だが、ウィリスの死が自殺であれば、バムエット家が疑われる事は殆ど無いだろう。
「でも、そんな…。どうして?どうやって?」
「人の心を操る方法など、いくらでもある…」
もたらされた父の言葉に、レイリアの中で怒りの感情が湧き上がる。
人の心を操るなんて、許されない。
ましてや、自死へ導こうなど、絶対に!
バムエット家に対してと、ウィリスが置かれていた残酷な状況への憤りから、レイリアはその大きな水色の瞳からポロポロと涙を零した。
そんなレイリアに、ウィリスがそっと声を掛けてきた。
「レイリア、僕なんかの為に、泣かないで…」
だが、ウィリスの発した言葉は、更にレイリアを苛つかせた。
「何で、何でそんな言い方をするのよ!?『僕なんかの為に』だなんて言わないでよ!」
レイリアの怒りの理由が分からないウィリスが、悲しげに目を伏せる。
「ごめんね…。僕のせいで、怒らせてしまって…。やっぱり、僕なんか、居ない方が、良いよね…」
何故ウィリスが謝るのか、何故そこまで自らを卑下するのかがレイリアには理解出来ず、涙と共に体を震わせていると、ファウスの手がレイリアの肩乗せられた。

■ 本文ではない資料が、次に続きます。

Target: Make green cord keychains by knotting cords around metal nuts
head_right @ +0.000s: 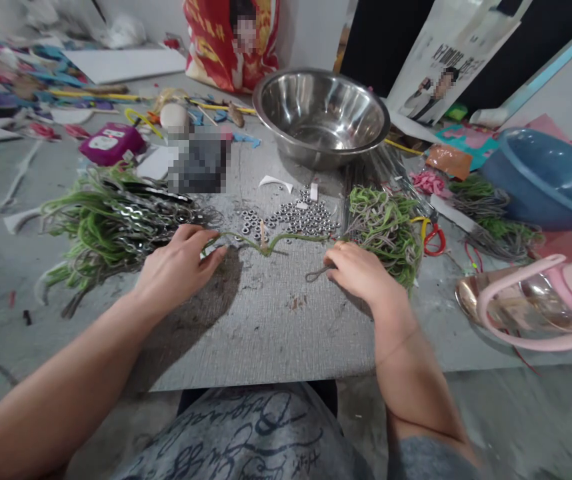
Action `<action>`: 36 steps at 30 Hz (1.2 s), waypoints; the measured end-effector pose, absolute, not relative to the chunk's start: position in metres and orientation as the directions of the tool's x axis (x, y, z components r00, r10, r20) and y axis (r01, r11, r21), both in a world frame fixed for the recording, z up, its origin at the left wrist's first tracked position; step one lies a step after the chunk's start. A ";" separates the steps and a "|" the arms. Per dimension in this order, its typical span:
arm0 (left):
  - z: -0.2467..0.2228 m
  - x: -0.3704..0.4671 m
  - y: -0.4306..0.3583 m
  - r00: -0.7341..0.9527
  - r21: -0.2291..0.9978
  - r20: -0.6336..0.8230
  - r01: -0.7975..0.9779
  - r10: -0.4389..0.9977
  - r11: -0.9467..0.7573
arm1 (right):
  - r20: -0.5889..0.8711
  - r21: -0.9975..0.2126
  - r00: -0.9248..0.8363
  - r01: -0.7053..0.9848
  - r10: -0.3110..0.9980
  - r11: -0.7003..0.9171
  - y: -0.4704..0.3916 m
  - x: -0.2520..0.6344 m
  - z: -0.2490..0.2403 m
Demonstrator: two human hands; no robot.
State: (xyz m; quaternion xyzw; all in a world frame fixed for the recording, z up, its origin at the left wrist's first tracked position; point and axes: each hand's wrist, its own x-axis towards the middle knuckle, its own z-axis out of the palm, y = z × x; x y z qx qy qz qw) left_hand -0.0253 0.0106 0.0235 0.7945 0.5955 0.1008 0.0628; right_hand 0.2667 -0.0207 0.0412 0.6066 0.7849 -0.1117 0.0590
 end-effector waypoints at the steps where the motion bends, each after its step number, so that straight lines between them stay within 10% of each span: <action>1: 0.022 -0.025 0.008 0.295 0.261 0.146 0.909 0.944 -0.325 | -0.257 -0.052 -0.256 0.966 0.932 0.251 -0.021 0.262 0.039; 5: 0.014 -0.020 -0.001 0.420 0.480 0.300 0.709 0.857 -0.516 | -0.120 -0.079 -0.389 0.921 0.913 0.382 -0.021 0.231 0.028; 12: 0.012 -0.009 -0.013 0.639 0.767 0.102 0.438 0.763 -0.470 | 0.258 -0.334 -0.530 0.736 0.808 0.589 -0.037 0.171 0.010; 19: 0.014 -0.009 -0.010 0.603 0.833 -0.065 0.471 0.795 -0.289 | 0.020 -0.685 -0.347 0.679 0.938 0.266 -0.042 0.172 0.011; 26: 0.025 -0.019 0.008 0.115 0.994 -0.050 -0.095 0.992 0.061 | -0.170 -0.954 -0.343 0.291 0.924 -0.068 -0.031 0.189 0.014; 36: 0.044 -0.035 0.029 -0.137 0.783 -0.296 -0.601 0.945 0.158 | -0.432 -0.840 -0.469 -0.101 0.770 -0.533 -0.017 0.216 0.015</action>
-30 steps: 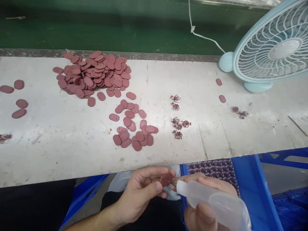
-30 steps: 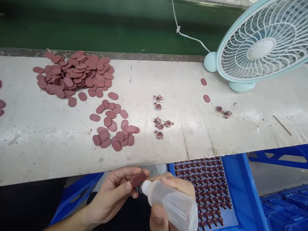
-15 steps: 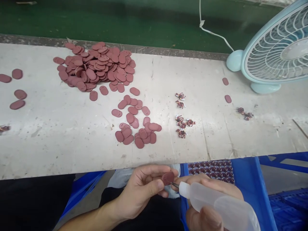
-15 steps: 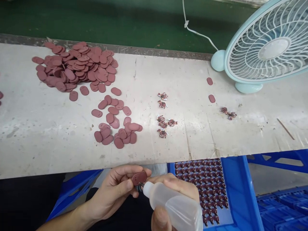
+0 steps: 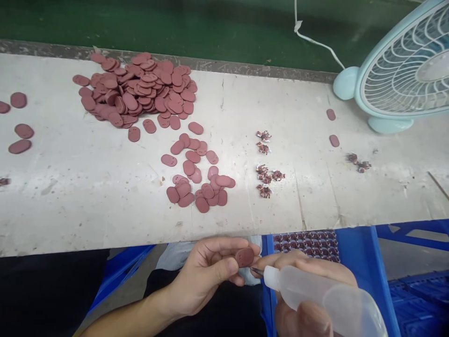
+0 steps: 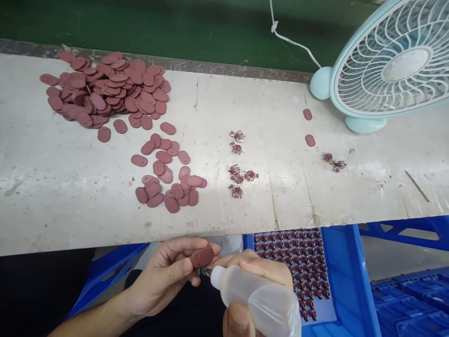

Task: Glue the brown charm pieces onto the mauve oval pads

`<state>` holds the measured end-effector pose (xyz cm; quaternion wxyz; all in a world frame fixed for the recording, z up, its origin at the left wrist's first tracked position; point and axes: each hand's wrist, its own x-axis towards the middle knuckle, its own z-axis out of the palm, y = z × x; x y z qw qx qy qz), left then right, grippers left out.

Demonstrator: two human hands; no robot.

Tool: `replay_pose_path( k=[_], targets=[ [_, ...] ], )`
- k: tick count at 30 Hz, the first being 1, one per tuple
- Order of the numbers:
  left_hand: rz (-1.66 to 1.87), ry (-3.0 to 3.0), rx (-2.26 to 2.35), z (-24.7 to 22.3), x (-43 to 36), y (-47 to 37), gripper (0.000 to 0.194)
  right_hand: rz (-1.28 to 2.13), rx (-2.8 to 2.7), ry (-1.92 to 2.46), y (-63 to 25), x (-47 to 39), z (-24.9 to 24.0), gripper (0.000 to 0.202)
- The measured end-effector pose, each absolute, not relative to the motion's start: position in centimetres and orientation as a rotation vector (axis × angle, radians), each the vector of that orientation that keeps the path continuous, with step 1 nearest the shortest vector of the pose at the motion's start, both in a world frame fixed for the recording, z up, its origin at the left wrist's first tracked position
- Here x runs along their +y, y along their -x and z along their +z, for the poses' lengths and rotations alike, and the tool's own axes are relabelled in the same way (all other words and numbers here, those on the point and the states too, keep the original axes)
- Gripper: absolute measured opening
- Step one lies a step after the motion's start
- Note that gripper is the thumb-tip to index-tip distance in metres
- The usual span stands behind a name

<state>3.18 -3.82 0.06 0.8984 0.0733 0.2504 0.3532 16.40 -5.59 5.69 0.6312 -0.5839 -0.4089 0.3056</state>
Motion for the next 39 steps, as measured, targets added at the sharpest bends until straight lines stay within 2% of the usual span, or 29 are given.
replay_pose_path(
  k=[5,9,11,16,19,21,23,27,30,33,39],
  targets=[
    [0.733,-0.149,0.523,0.1,-4.0,-3.2,0.024,0.679,-0.982,1.33,-16.9,-5.8,5.6,0.028],
    [0.741,-0.168,0.5,0.3,-3.9,-2.9,0.024,1.031,-0.633,1.197,-20.1,-4.2,6.6,0.025],
    [0.746,-0.185,0.498,0.5,-3.8,-2.8,0.023,1.26,-0.349,0.958,-23.0,-2.6,6.3,0.028],
    [0.753,-0.18,0.524,0.8,-3.6,-2.8,0.022,1.685,0.6,-0.012,-30.5,2.4,2.7,0.038],
    [0.755,-0.162,0.546,0.7,-3.6,-2.7,0.022,1.796,0.738,-0.227,-32.1,3.5,1.6,0.036],
    [0.759,-0.147,0.567,0.7,-3.5,-2.5,0.023,1.785,0.449,-0.056,-31.5,3.0,2.0,0.035],
    [0.763,-0.131,0.594,0.6,-3.5,-2.3,0.023,1.633,-0.14,0.441,-30.0,2.0,2.9,0.026],
    [0.76,-0.121,0.619,0.6,-3.3,-2.1,0.023,1.011,-1.09,1.454,-26.9,2.1,4.1,0.018],
    [0.756,-0.116,0.619,0.8,-3.2,-2.1,0.024,0.542,-1.618,1.895,-26.1,4.3,4.0,0.029],
    [0.755,-0.109,0.62,0.9,-3.1,-2.0,0.024,0.447,-1.929,1.996,-26.3,5.9,4.0,0.03],
    [0.759,-0.096,0.627,0.9,-3.1,-1.7,0.022,0.542,-1.921,2.145,-26.5,4.9,5.5,0.022]
  ],
)
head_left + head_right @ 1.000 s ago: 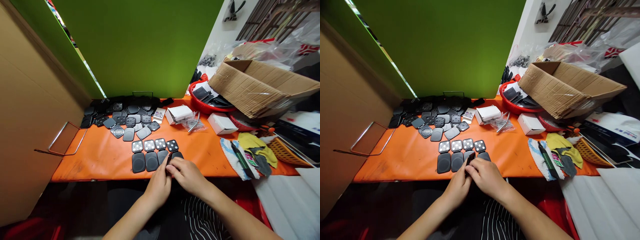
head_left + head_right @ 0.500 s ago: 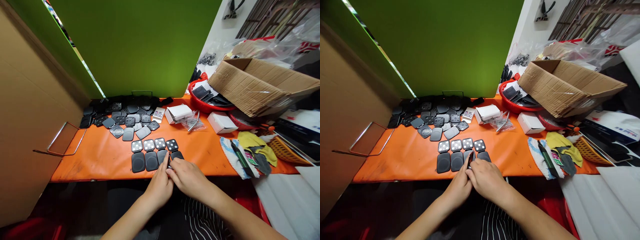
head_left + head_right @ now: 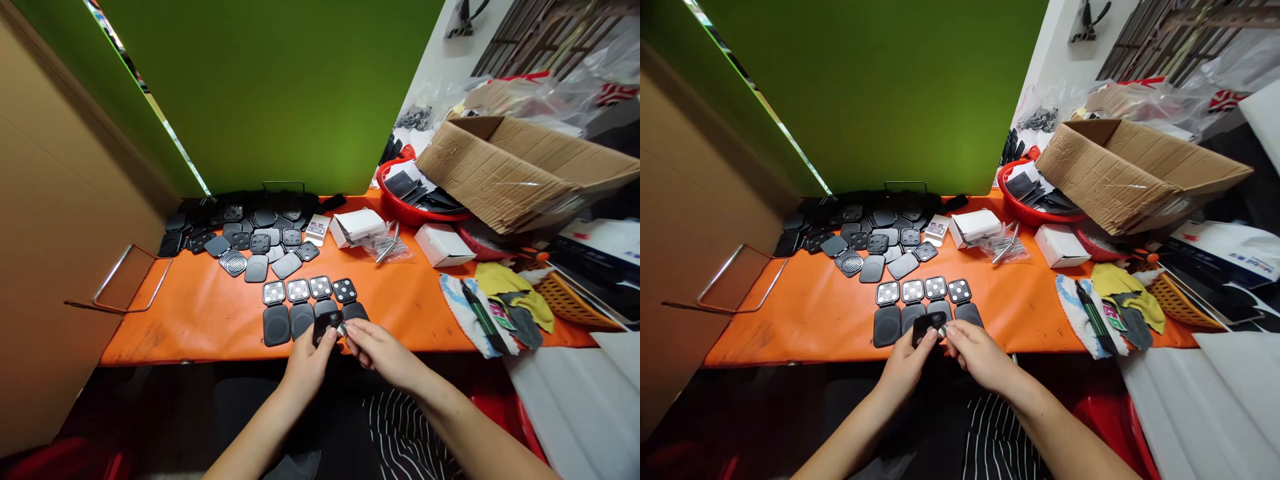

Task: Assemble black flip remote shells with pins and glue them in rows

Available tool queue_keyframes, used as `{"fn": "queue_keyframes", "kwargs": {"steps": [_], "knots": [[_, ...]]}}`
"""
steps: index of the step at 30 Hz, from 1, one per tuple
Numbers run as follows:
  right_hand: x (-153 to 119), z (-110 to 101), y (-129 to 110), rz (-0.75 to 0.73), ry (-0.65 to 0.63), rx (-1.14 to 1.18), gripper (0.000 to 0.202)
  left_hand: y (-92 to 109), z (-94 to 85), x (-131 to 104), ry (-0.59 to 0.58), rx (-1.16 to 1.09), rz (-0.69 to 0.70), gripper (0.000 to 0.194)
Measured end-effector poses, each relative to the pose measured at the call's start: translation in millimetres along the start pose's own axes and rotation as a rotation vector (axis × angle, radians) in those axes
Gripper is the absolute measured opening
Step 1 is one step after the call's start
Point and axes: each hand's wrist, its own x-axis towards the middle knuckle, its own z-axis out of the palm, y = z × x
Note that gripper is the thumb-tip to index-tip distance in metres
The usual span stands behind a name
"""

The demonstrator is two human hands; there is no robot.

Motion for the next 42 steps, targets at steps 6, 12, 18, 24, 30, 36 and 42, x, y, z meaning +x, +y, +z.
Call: {"fn": "queue_keyframes", "kwargs": {"steps": [6, 12, 18, 24, 30, 36, 42], "knots": [[0, -2, 5, -0.081, 0.034, -0.19, 0.048, 8, -4.5, -11, -0.084, 0.505, 0.376, 0.039], [-3, -2, 4, 0.105, -0.033, 0.12, 0.043, 4, -7.2, -14, -0.122, 0.691, 0.522, 0.051], [-2, 2, 8, 0.174, 0.025, 0.383, 0.04, 3, -5.4, -16, -0.165, 0.677, 0.585, 0.049], [-1, 4, 7, 0.132, 0.016, 0.403, 0.046, 3, 1.2, -5, -0.08, 0.158, 0.142, 0.026], [-8, 10, -9, -0.257, 0.111, -0.529, 0.03, 7, 2.2, -8, -0.076, 0.535, 0.273, 0.032], [-14, 13, -12, -0.269, 0.154, -0.95, 0.026, 0, 7.1, -15, -0.073, 0.924, 0.358, 0.044], [-10, 11, 1, -0.178, 0.138, -0.693, 0.027, -10, 11.4, -24, -0.137, 0.927, 0.32, 0.044]]}}
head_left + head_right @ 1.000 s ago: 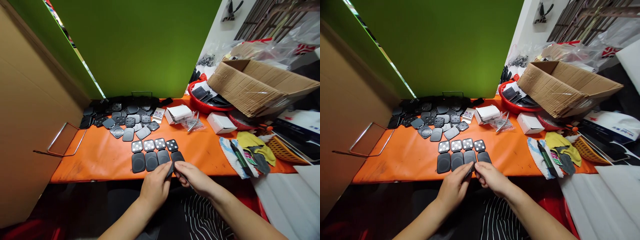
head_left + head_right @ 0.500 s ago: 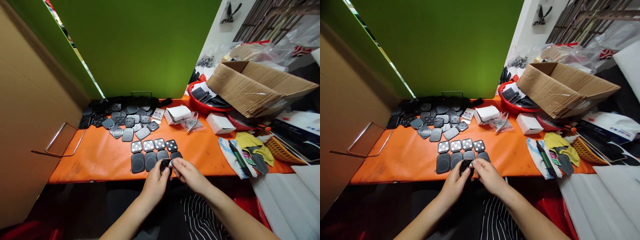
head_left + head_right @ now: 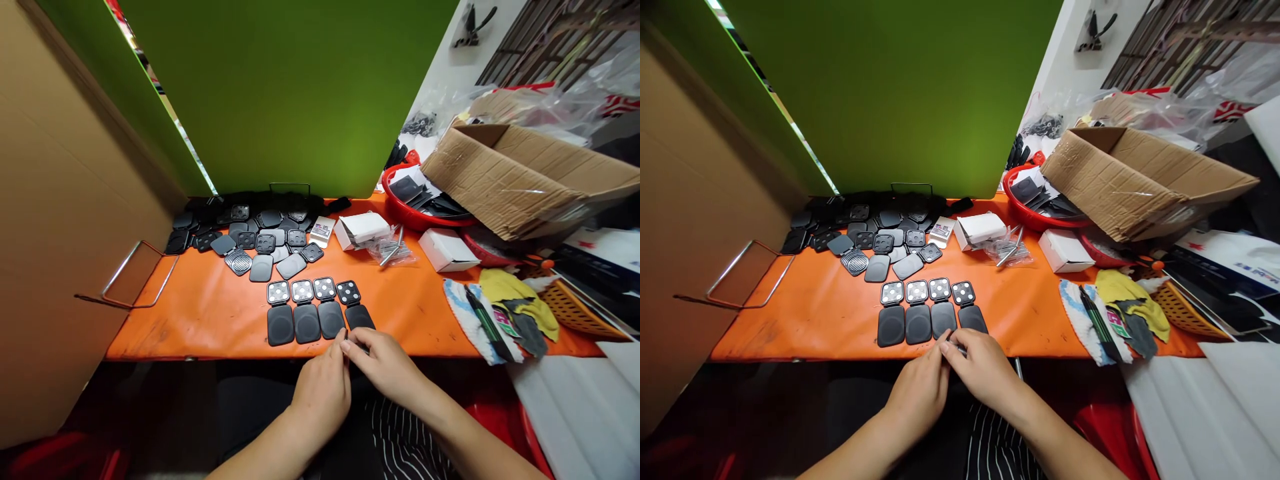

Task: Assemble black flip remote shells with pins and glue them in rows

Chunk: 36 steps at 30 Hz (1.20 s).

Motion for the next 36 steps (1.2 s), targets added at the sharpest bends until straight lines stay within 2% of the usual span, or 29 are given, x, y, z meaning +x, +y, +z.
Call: {"fn": "queue_keyframes", "kwargs": {"steps": [3, 5, 8, 11, 13, 17, 19, 25, 28, 30, 33, 36], "knots": [[4, 8, 9, 0.003, 0.042, 0.193, 0.031, 0, -1.5, 3, -0.013, -0.185, -0.047, 0.043], [6, 10, 13, 0.023, 0.03, 0.378, 0.035, -2, -3.9, 10, 0.015, -0.445, -0.097, 0.039], [7, 9, 13, 0.199, -0.043, 0.788, 0.043, -7, -8.9, 23, 0.131, -0.901, -0.263, 0.031], [5, 4, 11, 0.348, -0.105, 1.006, 0.04, -9, -14.1, 31, 0.234, -1.068, -0.385, 0.028], [3, 2, 10, 0.344, -0.151, 0.969, 0.038, -8, -16.2, 30, 0.239, -1.023, -0.354, 0.024], [1, 7, 14, 0.29, -0.201, 0.795, 0.043, -3, -16.1, 21, 0.283, -0.856, -0.148, 0.02], [-1, 10, 14, 0.295, -0.217, 0.814, 0.043, -2, -15.4, 17, 0.316, -0.805, -0.083, 0.021], [-4, 8, 1, 0.347, -0.274, 1.039, 0.036, -4, -16.2, 20, 0.363, -0.861, -0.23, 0.022], [-6, 7, -4, 0.38, -0.264, 1.062, 0.037, -4, -14.9, 20, 0.446, -0.831, -0.225, 0.02], [-7, 7, -6, 0.406, -0.242, 1.069, 0.037, -3, -13.0, 17, 0.502, -0.766, -0.168, 0.017], [-10, 8, -10, 0.444, -0.227, 1.114, 0.033, -4, -10.1, 8, 0.551, -0.625, -0.011, 0.014], [-13, 6, -12, 0.495, -0.232, 1.228, 0.029, -6, -7.8, 0, 0.563, -0.523, 0.176, 0.022]]}}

「ウィリスは、徹底した自己否定の暗示を掛けられている」
「自己否定の暗示?」
レイリアが涙で濡れた瞳をファウスへと向ける。
「そうだ。己の存在を己で否定し続ける者の末路は、則ち自死となる。この暗示を掛け続けられた者は、偶然起こった不幸な結果に対しても自らの責任であると捉え、更には、自らの存在が周囲に害悪を呼び込んでいるとさえ思い込むようになる。結果、今のウィリスは己の存在を消し去ろうと思い詰めるまでに至ってしまっているのだ」
「そんなぁ…」
ファウスの言葉に、レイリアの涙が止まらない。
「それじゃあ、ウィルは、もう、助からない、の?」
レイリアがしゃくり上げながら問い掛けの言葉を紡ぐと、ファウスは安心させる様にレイリアの頭を優しく撫でて来た。
「大丈夫だ。時間は掛かるが、暗示を消し去れば元のウィリスに戻る」
「本当?」
「あぁ」
父の言葉に安堵し、僅かながらの笑みを浮かべたレイリアの後ろで、カイがとんでもない事を言い出した。